Yankees manager Aaron Boone said, “He’s been one of the best pitchers in the game, not only this year, but even going back to last year. He’s been consistent with us, reliable and continues to get better and better.”
Cortes has allowed one earned run or less five times this season, helping him gain a slight edge over Houston’s Justin Verlander in the American League ERA race.
Cortes is pitching after a rare loss for the Yankees, who tied the score with a ninth-inning rally Thursday night in Baltimore before Lucas Luetge allowed a game-winning three-run homer to Anthony Santander in the 9-6 decision. It ended New York’s four-game winning streak and marked just their fifth loss in 28 games.
The White Sox, including their frustrating encounter against Cortes, have won 10 of their past 16. Since Sunday, Chicago won three of five in Kansas City, capping the series with a 14-hit attack Thursday in a 7-4 win that pushed the Sox back to the .500 mark for the seventh time this month.

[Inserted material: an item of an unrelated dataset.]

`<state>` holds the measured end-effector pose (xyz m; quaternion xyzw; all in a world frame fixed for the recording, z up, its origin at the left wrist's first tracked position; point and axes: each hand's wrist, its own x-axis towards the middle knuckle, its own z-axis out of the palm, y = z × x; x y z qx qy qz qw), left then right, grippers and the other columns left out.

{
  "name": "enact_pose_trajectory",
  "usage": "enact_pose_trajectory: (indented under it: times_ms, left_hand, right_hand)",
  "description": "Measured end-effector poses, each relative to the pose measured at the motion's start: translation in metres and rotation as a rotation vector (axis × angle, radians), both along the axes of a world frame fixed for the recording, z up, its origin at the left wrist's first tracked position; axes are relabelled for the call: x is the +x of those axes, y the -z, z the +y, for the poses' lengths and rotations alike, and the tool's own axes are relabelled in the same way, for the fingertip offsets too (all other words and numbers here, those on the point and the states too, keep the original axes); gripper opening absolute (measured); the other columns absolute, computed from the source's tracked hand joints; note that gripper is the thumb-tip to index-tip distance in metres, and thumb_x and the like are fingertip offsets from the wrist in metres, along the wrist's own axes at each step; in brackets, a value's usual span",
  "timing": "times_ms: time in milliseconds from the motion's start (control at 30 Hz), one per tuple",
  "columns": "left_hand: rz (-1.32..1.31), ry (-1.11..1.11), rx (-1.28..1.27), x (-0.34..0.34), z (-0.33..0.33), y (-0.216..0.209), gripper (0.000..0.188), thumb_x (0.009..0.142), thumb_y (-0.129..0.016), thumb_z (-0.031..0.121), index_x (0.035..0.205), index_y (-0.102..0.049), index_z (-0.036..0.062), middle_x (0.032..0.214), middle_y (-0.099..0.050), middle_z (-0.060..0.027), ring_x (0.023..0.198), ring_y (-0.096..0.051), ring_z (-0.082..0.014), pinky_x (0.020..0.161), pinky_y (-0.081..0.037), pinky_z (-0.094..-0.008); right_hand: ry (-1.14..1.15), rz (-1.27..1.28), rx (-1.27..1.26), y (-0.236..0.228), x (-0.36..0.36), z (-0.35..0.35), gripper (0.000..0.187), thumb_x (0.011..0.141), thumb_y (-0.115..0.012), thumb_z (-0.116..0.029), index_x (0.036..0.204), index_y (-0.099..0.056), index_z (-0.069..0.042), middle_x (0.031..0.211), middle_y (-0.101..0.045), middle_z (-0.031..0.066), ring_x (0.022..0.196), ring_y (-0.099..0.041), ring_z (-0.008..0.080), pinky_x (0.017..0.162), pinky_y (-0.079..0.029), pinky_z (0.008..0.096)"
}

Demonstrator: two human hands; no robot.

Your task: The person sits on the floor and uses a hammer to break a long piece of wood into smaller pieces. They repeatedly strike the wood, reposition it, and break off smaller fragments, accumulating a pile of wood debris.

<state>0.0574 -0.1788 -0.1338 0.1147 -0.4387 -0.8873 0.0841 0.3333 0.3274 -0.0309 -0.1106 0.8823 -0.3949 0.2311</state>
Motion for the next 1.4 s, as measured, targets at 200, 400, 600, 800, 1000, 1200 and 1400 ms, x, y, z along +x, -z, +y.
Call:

Luis Robert hit a two-run homer and drove in four runs Thursday and is hitting .373 (28-for-75) with four homers and 14 RBIs in his past 18 games. Tim Anderson is hitting .390 (30-for-77) in his past 18 contests.
“We just take it day by day. We really try not to pay too much attention to too much stuff,” Anderson said.
Dallas Keuchel (2-3, 5.54), who took a no-decision against the Yankees last Saturday after tossing five scoreless innings, opens the series and is 4-4 with a 2.06 ERA in 10 career starts against New York.
Since getting tagged for 10 runs in an 11-1 loss at Cleveland on April 20, Keuchel owns a 2.70 ERA in his past four starts.